Records from a dataset:
* * * *

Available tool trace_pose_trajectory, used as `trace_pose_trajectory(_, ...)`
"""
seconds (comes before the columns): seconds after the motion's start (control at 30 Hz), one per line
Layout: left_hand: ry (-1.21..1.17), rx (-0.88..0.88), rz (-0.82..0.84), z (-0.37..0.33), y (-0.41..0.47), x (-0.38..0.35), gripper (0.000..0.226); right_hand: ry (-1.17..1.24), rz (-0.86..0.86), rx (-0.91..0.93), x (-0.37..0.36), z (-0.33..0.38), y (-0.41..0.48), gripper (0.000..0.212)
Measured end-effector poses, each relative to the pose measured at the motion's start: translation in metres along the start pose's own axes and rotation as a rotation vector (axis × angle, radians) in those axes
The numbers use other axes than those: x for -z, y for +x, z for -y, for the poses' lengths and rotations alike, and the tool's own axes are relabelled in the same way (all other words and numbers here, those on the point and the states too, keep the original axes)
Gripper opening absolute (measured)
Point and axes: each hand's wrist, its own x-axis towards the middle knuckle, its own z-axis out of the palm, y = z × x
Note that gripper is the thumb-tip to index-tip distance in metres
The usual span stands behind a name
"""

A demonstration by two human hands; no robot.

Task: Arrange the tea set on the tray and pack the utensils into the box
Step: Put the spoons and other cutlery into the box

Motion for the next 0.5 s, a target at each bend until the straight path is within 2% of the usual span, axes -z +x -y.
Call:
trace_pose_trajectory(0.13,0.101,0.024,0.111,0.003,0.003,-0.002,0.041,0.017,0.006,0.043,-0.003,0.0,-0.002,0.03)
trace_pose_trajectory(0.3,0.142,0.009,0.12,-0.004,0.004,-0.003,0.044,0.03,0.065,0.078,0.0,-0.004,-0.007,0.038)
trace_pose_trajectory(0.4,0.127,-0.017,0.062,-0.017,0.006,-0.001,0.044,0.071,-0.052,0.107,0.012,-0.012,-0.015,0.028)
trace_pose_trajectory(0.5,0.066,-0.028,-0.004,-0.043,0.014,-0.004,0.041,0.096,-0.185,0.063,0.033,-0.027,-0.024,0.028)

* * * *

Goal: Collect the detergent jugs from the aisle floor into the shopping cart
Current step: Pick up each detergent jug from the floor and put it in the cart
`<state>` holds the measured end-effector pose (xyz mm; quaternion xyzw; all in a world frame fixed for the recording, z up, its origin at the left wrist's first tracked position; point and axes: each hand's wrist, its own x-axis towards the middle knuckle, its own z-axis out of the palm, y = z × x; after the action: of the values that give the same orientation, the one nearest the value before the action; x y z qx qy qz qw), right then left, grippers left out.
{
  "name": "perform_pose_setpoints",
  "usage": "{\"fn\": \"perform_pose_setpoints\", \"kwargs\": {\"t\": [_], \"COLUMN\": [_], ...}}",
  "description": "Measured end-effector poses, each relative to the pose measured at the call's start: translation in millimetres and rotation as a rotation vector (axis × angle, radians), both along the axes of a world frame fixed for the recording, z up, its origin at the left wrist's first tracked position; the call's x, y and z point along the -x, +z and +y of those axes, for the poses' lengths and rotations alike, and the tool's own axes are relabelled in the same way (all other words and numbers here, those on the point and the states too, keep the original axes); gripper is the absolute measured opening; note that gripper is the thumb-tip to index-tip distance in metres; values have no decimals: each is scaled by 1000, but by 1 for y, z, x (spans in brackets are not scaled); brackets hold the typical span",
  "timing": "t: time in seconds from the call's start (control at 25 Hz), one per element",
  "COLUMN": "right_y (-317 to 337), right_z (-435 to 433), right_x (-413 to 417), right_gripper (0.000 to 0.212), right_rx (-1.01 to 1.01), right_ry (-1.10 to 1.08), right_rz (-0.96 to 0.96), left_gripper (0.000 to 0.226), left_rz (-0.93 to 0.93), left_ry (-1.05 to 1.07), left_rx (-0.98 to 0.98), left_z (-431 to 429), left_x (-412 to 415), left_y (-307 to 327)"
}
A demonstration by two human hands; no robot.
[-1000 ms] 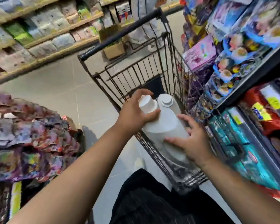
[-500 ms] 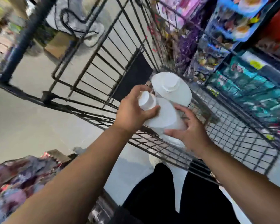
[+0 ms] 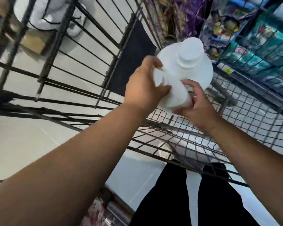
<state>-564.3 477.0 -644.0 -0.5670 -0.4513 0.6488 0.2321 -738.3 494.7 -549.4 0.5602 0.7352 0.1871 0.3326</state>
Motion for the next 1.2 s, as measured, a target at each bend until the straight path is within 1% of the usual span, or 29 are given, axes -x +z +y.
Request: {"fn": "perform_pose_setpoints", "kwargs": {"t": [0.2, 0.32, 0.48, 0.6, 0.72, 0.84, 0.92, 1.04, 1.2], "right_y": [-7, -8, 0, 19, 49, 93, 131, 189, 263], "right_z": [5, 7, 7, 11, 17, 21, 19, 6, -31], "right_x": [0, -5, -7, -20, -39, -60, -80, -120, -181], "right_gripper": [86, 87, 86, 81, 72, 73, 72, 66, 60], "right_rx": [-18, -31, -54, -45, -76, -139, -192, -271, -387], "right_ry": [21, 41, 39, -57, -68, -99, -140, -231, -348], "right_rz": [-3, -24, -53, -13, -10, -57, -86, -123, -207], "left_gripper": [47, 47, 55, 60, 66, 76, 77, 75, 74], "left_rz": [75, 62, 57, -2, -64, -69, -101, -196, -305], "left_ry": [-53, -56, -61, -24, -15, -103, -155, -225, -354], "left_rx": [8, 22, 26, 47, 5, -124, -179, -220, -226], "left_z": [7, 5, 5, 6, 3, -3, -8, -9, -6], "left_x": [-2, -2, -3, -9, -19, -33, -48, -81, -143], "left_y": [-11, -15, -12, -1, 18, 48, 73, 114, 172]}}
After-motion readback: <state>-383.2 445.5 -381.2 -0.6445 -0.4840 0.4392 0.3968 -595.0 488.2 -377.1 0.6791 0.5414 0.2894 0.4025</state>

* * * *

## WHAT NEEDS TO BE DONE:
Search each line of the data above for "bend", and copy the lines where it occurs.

## WRITTEN ANSWER:
Motion for the next 0.5 s, a target at each bend until the straight path is within 2% of the usual span, axes -z +x -y.
Motion for the next 1.2 s, as measured, a target at each bend until the straight path is within 1% of the usual span, or 29 are given, axes -x +z +y.

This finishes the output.